Читать «Музыканты в зеркале медицины» онлайн - страница 66

Антон Ноймайр

По этой причине сегодня не представляется возможным реконструировать последние дни и часы жизни Шопена достоверно и во всех подробностях. Наверняка известно лишь то, что 17 октября 1849 года в третьем часу утра перестало биться сердце великого сына Польши. Его ученик Гавар, автор также противоречивого в нескольких пунктах, но все же, пожалуй, наиболее близкого к истине отчета об этом событии, писал: «Весь вечер 16 октября прошел в молитвах, Шопен хранил молчание. Лишь по содроганиям его груди можно было понять, что он еще жив. В этот долгий вечер его посетили два врача. Один из них, доктор Крювейе, поднес свечу к лицу Шопена, которое почернело от последнего приступа удушья, и сказал нам, что чувства уже оставили больного; когда он спросил Шопена, страдает ли он, мы услышали совершенно отчетливый ответ: «Уже нет». Это были его последние слова. Он умер без мучений между тремя и четырьмя часами утра в окружении верных друзей, графинь и княгинь».

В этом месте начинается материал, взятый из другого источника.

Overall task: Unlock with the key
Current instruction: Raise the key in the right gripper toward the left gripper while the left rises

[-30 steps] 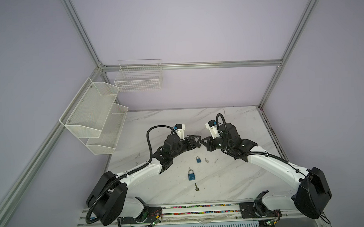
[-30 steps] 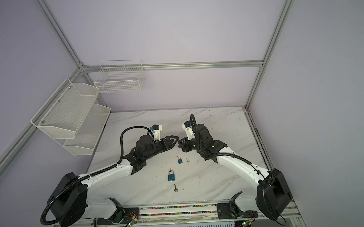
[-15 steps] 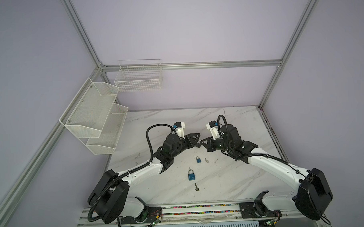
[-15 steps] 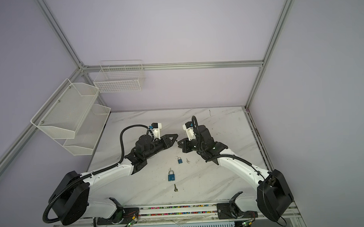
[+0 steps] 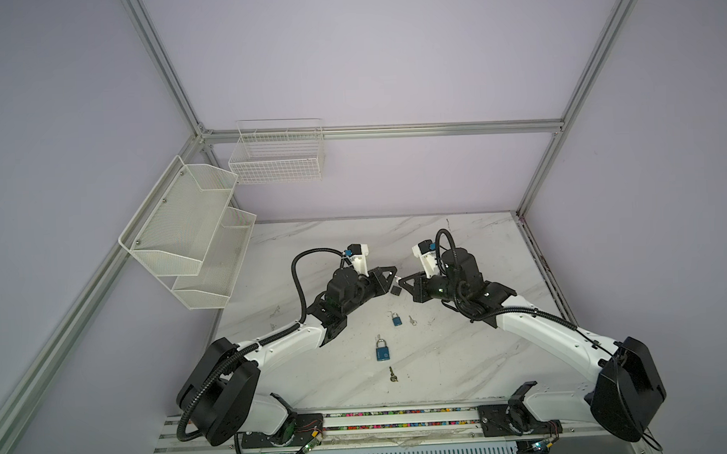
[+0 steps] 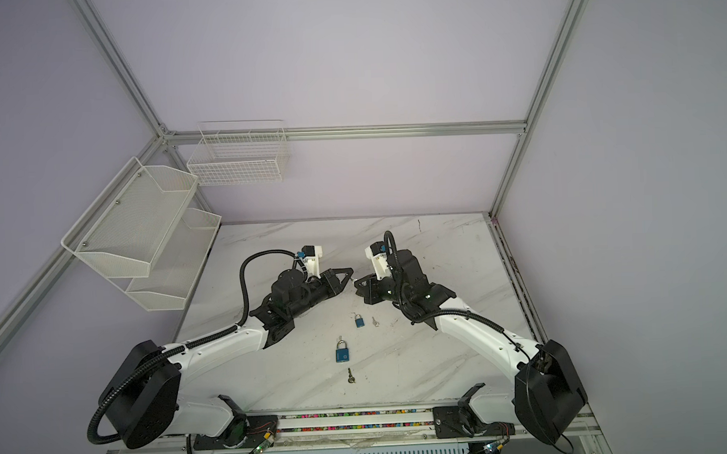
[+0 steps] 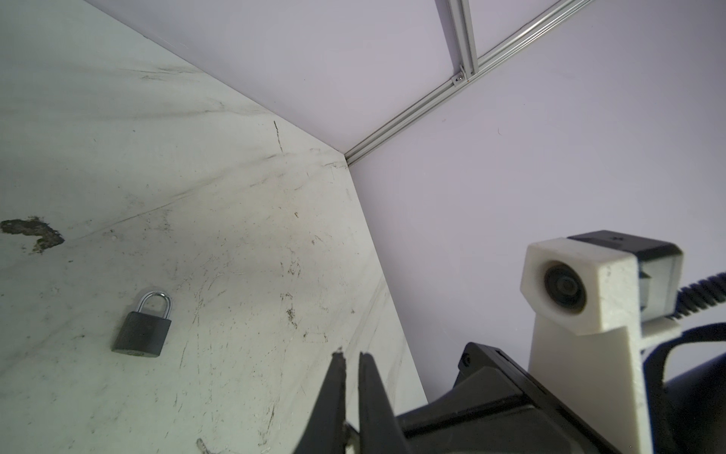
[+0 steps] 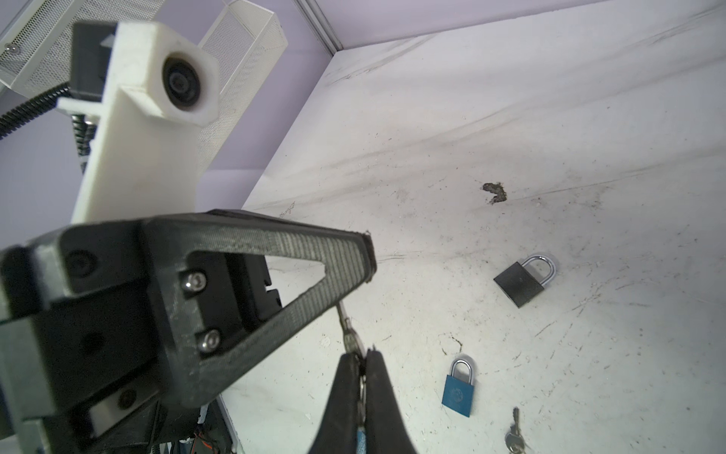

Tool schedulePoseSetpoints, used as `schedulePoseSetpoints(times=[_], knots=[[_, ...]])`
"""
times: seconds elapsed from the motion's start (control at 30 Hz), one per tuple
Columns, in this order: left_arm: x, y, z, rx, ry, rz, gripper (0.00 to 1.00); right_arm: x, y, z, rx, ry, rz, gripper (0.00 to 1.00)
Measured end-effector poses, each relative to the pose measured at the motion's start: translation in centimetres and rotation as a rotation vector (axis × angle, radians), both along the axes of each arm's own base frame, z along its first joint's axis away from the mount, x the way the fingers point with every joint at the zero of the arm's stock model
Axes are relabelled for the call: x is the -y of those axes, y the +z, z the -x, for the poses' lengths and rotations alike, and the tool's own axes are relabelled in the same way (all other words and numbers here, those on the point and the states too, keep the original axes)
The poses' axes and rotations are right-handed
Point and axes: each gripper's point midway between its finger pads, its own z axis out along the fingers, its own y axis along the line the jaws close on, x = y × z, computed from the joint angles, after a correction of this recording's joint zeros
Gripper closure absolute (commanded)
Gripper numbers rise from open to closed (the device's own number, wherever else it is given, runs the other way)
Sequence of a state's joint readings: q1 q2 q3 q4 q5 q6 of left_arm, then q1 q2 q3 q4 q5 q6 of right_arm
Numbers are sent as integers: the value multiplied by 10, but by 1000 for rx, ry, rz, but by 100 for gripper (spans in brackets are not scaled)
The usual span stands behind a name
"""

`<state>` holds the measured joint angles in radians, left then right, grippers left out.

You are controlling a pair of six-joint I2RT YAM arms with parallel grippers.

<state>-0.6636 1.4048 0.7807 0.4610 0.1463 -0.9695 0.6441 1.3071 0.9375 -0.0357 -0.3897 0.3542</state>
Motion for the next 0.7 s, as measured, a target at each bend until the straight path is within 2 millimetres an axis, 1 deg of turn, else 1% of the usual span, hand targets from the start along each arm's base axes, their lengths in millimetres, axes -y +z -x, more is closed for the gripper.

Куда менее правдоподобно письменное сообщение священника Александра Еловицкого жене своего знакомого, богатого помещика, опубликованное в «Иллюстрирте Цайтшрифт» в 1897 году. Автор этого сообщения стремился в первую очередь подчеркнуть собственные заслуги. Состояли эти заслуги в том, что он смог уговорить Шопена, который вначале отказывался от исповеди и причастия, все-таки принять причастие на смертном одре. Цветистые подробности и чудесные истории, которыми нашпиговано это сообщение, призваны были доказать потомкам, что Шопен окончил дни свои в лоне католической церкви, преисполненный счастья и благодарности, и что его единение со Всевышним не оставляло желать большего.

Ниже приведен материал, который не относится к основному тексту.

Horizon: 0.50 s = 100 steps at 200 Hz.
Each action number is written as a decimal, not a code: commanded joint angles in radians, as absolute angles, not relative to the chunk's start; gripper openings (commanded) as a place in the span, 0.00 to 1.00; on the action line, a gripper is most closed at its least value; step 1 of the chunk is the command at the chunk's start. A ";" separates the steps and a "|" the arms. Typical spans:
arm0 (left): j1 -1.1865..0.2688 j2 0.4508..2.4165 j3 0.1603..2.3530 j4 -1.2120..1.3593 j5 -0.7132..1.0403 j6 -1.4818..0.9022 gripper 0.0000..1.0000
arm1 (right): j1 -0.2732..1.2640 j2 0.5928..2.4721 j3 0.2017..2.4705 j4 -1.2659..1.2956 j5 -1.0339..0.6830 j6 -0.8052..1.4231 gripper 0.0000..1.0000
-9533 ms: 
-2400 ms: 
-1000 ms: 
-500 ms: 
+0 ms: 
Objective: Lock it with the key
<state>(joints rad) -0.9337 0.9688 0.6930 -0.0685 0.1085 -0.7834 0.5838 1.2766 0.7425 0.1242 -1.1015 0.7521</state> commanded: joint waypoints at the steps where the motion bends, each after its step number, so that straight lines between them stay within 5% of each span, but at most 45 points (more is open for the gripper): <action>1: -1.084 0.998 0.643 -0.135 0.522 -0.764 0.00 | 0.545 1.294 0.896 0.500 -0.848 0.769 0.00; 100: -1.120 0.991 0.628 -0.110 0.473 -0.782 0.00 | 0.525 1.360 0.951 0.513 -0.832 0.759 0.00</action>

Еще более странное впечатление оставляет описание последних минут жизни Шопена, сделанное его учеником и другом Гутманом в письме одной маннгеймской певице: «В последнее, торжественное мгновение, когда его душа уже была обращена к лику Всевышнего и у него не было больше сил открыть глаза, он спросил: ‘Кто поднимет мне руку? Узнав мой голос, он попытался поднять мою руку к губам, мы обнялись, он попрощался со мной, поцеловав меня в обе щеки, со словами: Cher ami!!! Его голова опустилась и душа отлетела». Версия священника Еловицкого совершенно неправдоподобна, если исходить из замечания Полины Виардо, сделанного вскоре после смерти Шопена, согласно которому, «когда бедный мальчик умирал, его мучили священники, на протяжении шести часов, до последнего вздоха заставлявшие его целовать святые мощи». Версия же Гутмана выглядит совершенно странно. Из письма племянницы Шопена Людвики Цехомской от 7 августа 1882 года следует, что Шопен не мог умереть в объятиях Гутмана уже хотя бы потому, что того в эти дни вообще не было в Париже. Версия Еловицкого также разоблачается в этом письме как фальшивка, по меньшей мере в той части, которая относится к последним словам Шопена. Согласно Еловицкому, эти слова звучали так: «Я счастлив! Я чувствую, что смерть близка. Молитесь за меня. Мы встретимся на небесах». На самом же деле в последние мгновения Шопен обратился к матери со словами: «Мама, моя бедная мама!». Этими словами племянница Людвика подтвердила рассказ леди Эрскин из ее письма к сестре Шопена: «Я уверена, что разрывающий сердце возглас «Мама, моя бедная мама!», услышанный мною в ту последнюю ночь, навеки останется в моих воспоминаниях». И, наконец, это письмо опровергло некоторые данные относительно графини Дельфины Потоцкой, принадлежавшей к кругу тех светских дам, чьей милости добивался Шопен при жизни и кому он посвящал свои сочинения. Незадолго до смерти Шопена она примчалась к нему из Ниццы, и известно, что весьма музыкальная и обладавшая чудесным голосом Дельфина пела умирающему его любимые мелодии. Конечно, это происходило не в его смертный час, как полагают многие, а за несколько дней до его смерти, о чем сообщает Людвика Цехомская в упомянутом выше письме. Из-за значительного разнобоя в рассказах свидетелей мы уже не узнаем, какие именно песни она пела, но то, что Дельфина пела у постели умирающего Шопена, не подлежит сомнению, ибо эта сцена увековечена на картине французского художника Барриа.